Dataset excerpts
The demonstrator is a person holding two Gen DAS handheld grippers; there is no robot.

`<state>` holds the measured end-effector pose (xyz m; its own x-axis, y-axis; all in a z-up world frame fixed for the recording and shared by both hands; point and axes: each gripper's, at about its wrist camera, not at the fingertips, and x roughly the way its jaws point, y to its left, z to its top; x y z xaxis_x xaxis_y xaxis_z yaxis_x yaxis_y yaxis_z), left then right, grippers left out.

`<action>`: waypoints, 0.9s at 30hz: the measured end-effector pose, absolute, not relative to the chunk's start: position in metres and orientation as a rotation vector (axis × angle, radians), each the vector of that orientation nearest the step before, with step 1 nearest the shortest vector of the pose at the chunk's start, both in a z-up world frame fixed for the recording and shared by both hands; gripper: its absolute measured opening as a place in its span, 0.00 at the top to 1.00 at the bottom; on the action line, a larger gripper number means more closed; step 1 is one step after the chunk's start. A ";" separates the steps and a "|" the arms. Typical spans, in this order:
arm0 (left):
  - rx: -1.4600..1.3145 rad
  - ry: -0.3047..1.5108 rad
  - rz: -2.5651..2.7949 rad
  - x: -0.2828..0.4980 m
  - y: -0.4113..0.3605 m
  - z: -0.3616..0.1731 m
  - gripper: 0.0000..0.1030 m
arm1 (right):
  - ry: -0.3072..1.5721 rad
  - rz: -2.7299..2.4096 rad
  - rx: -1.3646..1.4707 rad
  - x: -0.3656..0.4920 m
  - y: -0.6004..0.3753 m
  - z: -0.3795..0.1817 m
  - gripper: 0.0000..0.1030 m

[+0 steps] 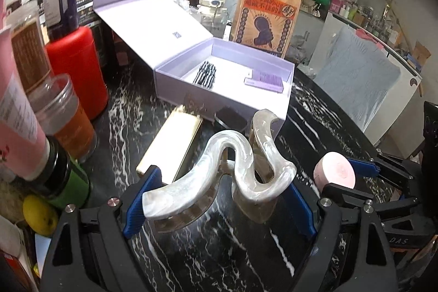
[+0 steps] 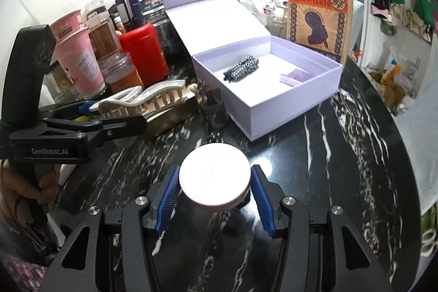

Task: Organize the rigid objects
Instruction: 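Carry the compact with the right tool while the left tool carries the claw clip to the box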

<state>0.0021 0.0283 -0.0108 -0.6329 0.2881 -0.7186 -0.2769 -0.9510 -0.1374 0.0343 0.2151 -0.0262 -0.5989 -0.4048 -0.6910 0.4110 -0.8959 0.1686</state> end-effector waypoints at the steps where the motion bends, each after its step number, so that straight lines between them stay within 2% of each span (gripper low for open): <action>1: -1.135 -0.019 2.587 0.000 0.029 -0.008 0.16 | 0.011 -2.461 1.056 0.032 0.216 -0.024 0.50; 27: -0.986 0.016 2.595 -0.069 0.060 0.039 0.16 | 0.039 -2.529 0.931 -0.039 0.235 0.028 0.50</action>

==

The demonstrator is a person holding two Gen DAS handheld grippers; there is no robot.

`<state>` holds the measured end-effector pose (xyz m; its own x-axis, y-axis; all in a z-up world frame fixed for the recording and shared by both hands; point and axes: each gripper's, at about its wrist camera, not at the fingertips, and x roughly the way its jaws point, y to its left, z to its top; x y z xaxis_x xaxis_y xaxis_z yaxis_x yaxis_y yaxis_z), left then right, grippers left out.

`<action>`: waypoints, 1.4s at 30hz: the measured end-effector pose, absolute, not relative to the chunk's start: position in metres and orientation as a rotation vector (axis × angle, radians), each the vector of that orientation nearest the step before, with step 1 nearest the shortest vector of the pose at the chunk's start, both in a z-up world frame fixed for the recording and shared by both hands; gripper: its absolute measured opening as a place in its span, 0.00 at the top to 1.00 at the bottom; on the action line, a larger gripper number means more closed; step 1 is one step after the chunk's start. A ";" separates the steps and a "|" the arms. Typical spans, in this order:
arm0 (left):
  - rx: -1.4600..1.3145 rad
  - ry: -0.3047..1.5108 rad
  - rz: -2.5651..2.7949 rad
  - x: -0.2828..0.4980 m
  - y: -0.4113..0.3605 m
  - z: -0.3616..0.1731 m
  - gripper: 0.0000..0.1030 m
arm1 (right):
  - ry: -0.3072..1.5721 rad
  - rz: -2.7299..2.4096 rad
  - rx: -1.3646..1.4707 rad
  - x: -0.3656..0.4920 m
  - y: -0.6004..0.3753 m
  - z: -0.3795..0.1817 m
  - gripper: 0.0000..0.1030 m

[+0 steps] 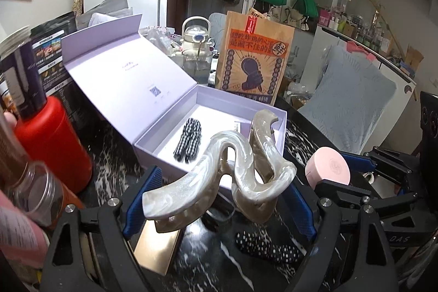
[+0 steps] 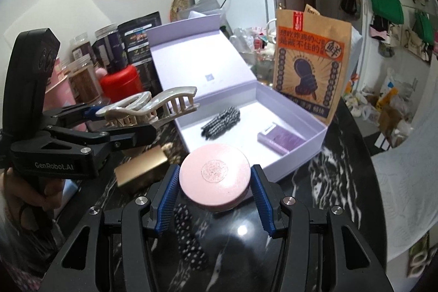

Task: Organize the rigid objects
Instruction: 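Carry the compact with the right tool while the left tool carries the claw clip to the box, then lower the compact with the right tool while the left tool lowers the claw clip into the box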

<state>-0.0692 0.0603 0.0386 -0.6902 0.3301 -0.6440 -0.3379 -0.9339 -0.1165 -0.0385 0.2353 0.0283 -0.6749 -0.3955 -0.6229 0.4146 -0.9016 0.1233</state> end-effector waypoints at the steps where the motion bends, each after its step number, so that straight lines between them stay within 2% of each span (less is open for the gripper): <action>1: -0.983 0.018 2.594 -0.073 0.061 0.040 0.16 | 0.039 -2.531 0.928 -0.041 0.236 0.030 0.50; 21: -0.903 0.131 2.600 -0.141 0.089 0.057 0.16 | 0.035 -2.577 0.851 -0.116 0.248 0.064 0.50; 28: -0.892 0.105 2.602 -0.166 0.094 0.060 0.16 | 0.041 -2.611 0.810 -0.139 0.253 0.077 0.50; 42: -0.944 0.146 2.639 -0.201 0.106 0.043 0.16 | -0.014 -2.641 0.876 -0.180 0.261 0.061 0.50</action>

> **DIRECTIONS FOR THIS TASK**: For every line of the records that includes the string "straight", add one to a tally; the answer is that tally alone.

> **RESULT FOR THIS TASK**: 2